How to Deal With Ghosting as a Teenager
If you are being ghosted, try not to take it personally. Someone ghosting you reflects poorly on them. Give yourself time to process the situation and allow yourself to feel whatever emotions come up. Tell yourself that their behaviour and failure to articulate their emotions is their problem, and it has nothing to do with your worthiness.
Try to think of it as a gift. This may be challenging, but it will be beneficial. Make this your mantra for the time being: ‘Thank you for revealing your emotional unavailability and lack of regard for me. I now see this was not the best decision for me.’ Make it the fuel that helps you to move on.
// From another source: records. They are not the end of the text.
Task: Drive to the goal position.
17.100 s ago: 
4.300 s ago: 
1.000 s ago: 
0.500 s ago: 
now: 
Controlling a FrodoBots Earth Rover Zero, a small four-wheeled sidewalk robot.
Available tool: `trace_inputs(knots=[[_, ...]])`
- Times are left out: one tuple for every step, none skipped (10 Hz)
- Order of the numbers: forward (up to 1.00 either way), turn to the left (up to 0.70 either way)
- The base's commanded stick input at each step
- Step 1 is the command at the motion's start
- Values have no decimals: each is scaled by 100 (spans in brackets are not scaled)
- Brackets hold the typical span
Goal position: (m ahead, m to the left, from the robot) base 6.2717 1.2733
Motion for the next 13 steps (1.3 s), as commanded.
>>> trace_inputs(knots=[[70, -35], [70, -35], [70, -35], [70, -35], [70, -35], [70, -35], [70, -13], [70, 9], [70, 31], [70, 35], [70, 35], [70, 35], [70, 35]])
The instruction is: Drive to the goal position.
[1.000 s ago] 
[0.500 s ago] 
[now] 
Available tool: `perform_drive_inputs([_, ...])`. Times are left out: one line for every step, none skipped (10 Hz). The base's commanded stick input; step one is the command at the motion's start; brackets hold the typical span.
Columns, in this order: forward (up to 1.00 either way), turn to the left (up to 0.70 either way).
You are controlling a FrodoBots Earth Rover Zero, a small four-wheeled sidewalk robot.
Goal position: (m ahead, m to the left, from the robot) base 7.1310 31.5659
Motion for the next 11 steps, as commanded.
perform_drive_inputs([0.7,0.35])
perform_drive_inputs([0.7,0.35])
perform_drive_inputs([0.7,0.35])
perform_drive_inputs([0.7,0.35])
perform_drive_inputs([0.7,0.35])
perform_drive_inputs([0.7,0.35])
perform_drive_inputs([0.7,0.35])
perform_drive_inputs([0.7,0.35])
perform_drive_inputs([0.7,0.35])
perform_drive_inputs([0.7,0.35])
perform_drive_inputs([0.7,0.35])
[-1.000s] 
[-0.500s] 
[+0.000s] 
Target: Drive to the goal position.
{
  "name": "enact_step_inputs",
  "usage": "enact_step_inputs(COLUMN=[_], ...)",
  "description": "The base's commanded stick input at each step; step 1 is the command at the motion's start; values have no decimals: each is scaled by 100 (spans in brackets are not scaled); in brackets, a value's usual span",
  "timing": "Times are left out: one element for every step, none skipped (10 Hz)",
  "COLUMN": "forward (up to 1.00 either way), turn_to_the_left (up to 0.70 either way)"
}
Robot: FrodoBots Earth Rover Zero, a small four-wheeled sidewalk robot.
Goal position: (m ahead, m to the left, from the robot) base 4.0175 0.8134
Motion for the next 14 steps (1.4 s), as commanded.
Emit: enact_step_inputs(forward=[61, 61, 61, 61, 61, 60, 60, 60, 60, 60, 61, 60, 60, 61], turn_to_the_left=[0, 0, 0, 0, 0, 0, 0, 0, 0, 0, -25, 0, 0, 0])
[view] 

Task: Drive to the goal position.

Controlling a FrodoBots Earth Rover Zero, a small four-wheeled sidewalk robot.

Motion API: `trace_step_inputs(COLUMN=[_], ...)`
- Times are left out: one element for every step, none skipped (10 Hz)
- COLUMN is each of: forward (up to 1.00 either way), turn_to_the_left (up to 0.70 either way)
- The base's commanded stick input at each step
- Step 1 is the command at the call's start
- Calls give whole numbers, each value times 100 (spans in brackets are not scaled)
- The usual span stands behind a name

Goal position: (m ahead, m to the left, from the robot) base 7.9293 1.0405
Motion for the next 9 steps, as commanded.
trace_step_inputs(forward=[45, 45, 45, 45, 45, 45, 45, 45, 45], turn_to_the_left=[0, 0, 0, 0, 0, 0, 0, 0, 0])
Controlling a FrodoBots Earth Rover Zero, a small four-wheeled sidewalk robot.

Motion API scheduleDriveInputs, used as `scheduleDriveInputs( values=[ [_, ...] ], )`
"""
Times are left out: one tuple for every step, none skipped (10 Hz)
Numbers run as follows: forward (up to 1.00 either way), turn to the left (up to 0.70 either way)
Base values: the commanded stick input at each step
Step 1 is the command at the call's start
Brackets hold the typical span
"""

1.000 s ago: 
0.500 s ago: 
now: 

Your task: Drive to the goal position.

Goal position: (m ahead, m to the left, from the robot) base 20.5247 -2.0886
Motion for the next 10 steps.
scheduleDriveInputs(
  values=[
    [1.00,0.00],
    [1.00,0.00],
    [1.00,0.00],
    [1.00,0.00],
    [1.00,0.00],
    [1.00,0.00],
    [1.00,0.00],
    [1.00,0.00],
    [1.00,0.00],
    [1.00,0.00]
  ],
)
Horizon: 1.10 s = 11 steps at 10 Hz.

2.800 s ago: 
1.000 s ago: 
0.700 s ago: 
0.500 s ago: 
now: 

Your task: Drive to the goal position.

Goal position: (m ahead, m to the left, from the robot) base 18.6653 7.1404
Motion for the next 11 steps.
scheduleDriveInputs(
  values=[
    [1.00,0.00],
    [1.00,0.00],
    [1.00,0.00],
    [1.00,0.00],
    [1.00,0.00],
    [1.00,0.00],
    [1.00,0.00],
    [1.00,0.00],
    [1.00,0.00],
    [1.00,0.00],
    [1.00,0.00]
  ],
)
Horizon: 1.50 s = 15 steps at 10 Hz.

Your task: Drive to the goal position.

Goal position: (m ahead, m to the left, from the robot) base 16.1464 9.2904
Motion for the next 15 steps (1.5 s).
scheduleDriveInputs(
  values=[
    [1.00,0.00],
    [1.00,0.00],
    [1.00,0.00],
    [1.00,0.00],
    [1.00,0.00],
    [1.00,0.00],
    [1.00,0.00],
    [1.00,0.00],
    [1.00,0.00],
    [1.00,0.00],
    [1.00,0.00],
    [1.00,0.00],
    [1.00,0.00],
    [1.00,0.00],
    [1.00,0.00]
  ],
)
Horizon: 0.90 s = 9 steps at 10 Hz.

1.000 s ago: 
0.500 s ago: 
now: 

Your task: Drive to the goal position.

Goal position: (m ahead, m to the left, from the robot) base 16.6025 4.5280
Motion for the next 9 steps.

Talk about it. According to research, putting our sentiments into words reduces the intensity of our loss, anger, and sadness. This is one of the reasons why therapy works and why talking to friends and relatives may help us get through difficult situations – so keep talking or journaling until you feel better about this situation.
If you’re the one who did the ghosting, take some time to reflect on why you did it and how it made the other person feel. If you find that you’re struggling with guilt or anxiety, talking about it can also help.
What to do as a Parent if your teenager is ghosting:
If you’re a parent of a teen who is ghosting, there are things you can do to support them:
Ghosting isn’t always the best way out: Talk to your adolescent about why they’re doing it and offer other options, such as breaking up in person. Cutting them abruptly out of your life isn’t always the best solution.
Encourage healthy communication: Help your teenager to learn how to communicate effectively with others. This vital skill will serve them well in all areas of their life.
Teach respect: Talk to your teenager about the importance of respecting other people. Also, help them understand that ghosting someone is a way of disrespecting them and their feelings.
Accountability: Hold your teen accountable for their actions. Let them understand the consequences of their choices so they may think twice before ghosting someone again.
Always Be Kind: Remind them that it’s necessary to be respectful and considerate, even if the relationship is over.
If your teenager has been ghosted:
Talk to your teen about empathy and understanding. Just because someone has ghosted them, it doesn’t mean that they’re a bad person. It could be that the other person is going through something themselves and unable to maintain a relationship. Encourage your teen to think about how the other person might be feeling and not take it personally.
Ghosting is a common occurrence, especially among adolescents. It can be a painful experience for both parties involved. If you’re struggling to cope with being ghosted or the guilt of ghosting someone, consider talking to a therapist. A licensed mental health counsellor can help your teen to understand and process their feelings and difficult emotions.